First, we show that the metric $\rho:X\times X \longrightarrow \mathbb{R}$ is (uniformly) continuous. Here, we asumme $X\times X$ is endowed with the sup product metric $d\big((x,y),(\tilde{x},\tilde{y})\big)=\max\{\rho(x,\tilde{x}),\rho(y,\tilde{y})\}$.
\begin{equation}\tag{1}\label{eq1}\forall \epsilon >0, \,\,\exists \delta >0,\,\,\forall (x,y),(\tilde{x},\tilde{y}) \in X\times X \text{ with } d\big((x,y),(\tilde{x},\tilde{y})\big)\leq\delta,\\ \left|\rho(x,y)-\rho(\tilde{x},\tilde{y})\right|\leq\epsilon\end{equation}
Indeed, using triangle inequality we may write $\rho(x,y) \leq \rho(x,\tilde{x})+\rho(\tilde{x},\tilde{y})+\rho(\tilde{y},y)$, so that when $\rho(x,y)-\rho(\tilde{x},\tilde{y})>0$ we have
\begin{equation}\tag{2}\label{ineq}\left|\rho(x,y)-\rho(\tilde{x},\tilde{y})\right|\leq\rho(x,\tilde{x})+\rho(y,\tilde{y})\leq2\cdot\max\{\rho(x,\tilde{x}),\rho(y,\tilde{y})\}\end{equation}
Similarly, when $\rho(x,y)-\rho(\tilde{x},\tilde{y})<0$, once again by triangle inequality we have that $\rho(\tilde{x},\tilde{y})\leq \rho(\tilde{x},x)+\rho(x,y)+\rho(y,\tilde{y})$. Thus, inequality $\eqref{ineq}$ always holds.
With inequality $\eqref{ineq}$, given $\epsilon > 0$, it suffices to take $\delta = \frac12\epsilon$ to prove $\eqref{eq1}$.
Next, because $T$ is Lipschitz continuous, say with constant $K>0$, we have that:
\begin{equation}\tag{3}\label{eq2}\forall x,y \in X,\,\, \rho(T(x),T(y)) \leq K\cdot \rho(x,y)\end{equation}
Now, you want to show that $f:X \longrightarrow \mathbb{R}$ is continuous.

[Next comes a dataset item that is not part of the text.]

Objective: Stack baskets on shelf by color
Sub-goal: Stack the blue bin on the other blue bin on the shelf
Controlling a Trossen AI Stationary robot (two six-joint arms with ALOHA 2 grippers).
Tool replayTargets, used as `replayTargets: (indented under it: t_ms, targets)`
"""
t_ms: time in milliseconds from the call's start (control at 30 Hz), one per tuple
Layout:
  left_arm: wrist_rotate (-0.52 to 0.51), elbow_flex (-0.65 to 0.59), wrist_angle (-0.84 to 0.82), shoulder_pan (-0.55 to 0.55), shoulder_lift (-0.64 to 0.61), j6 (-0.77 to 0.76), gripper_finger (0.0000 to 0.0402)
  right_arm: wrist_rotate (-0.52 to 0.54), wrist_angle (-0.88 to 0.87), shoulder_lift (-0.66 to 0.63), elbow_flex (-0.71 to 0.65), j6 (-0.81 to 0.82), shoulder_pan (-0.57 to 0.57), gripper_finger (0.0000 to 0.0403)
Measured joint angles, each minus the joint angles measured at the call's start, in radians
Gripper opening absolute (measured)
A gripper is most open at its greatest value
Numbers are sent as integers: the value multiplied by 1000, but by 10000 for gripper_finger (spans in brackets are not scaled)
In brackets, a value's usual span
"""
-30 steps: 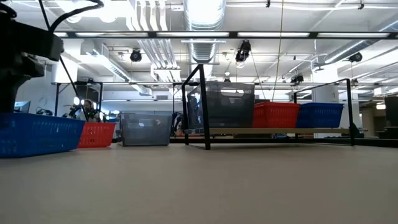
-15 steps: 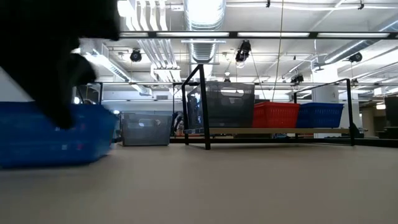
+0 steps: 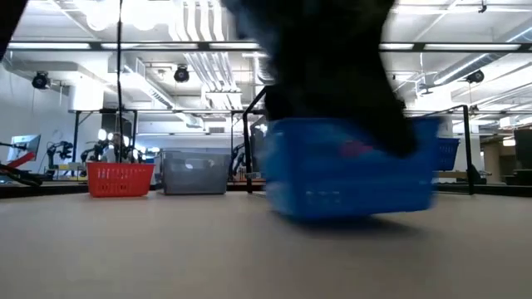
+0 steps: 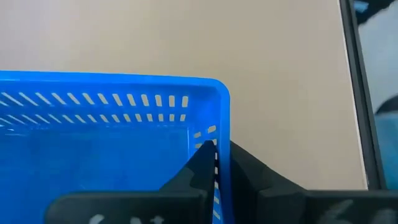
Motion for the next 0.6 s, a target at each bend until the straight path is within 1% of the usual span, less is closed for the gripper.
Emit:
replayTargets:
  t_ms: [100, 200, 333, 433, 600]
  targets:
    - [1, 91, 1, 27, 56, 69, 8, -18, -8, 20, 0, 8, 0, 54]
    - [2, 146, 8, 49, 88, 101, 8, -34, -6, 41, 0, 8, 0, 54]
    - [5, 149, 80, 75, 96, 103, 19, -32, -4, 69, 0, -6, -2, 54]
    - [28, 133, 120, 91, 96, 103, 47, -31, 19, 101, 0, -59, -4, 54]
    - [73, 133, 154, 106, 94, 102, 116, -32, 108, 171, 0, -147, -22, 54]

Since $X$ is compact, continuity and uniform continuity are equivalent. We are thus looking to show that:
\begin{equation}\tag{4}\label{eq4}\forall \epsilon >0,\,\,\exists \delta>0,\,\, \forall x,y \in X \text{ with }\rho(x,y)\leq\delta,\\ |f(x)-f(y)|=\left|\rho(x,T(x))-\rho(y,(Y(y))\right|\leq\epsilon\end{equation}
So, let $\epsilon >0$ and $x \in X$.
The final inequality we want to show, that $\left|\rho(x,T(x))-\rho(y,(Y(y))\right|\leq\epsilon$, looks similar to the inequality in $\eqref{eq1}$. Let $\delta_1 >0$ be as the one provided by $\eqref{eq1}$ for our $\epsilon$; it suffices to show that
\begin{equation}\tag{5}\exists \delta>0,\,\, \forall x,y \in X \text{ with }\rho(x,y)\leq\delta,\\ d\big((x,T(x)),(y,T(y))\big)=\max\{\rho(x,y),\rho(T(x),T(y))\}\leq\delta_1\end{equation}
From $\eqref{eq2}$, we have that $d\big((x,T(x)),(y,T(y))\big)\leq \max\{\rho(x,y),K\cdot\rho(x,y)\}$. Thus, if $0 < K \leq 1$ we may take $\delta = \delta_1$, and if $K>1$ we may take $\delta = \frac{1}{K}\delta_1$. Hence, in general, we take $\delta=\min\{\delta_1,\frac1K\delta_1\}$. This proves $\eqref{eq4}$ and concludes the answer.
A: Hint (I will be happy to add more details upon request). 
If $\rho(x,T(x))\ge \rho(y,T(y))$ then 
$|f(x)-f(y)|=|\rho(x,T(x))-\rho(y,T(y))| = \rho(x,T(x))-\rho(y,T(y)) \le $
$\le \rho(x,y)+\rho(y,T(y)+\rho(T(y),T(x))-\rho(y,T(y)=$
$=\rho(x,y)+\rho(T(x),T(y))\le 
\rho(x,y)+C\cdot\rho(x,y)$
(where $C$ is the Lipschitz constant that 
goes with $T$). 
The case when $\rho(x,T(x))\le \rho(y,T(y))$ is treated similarly.
In both cases we get that $|f(x)-f(y)|\le(1+C)\cdot\rho(x,y)$.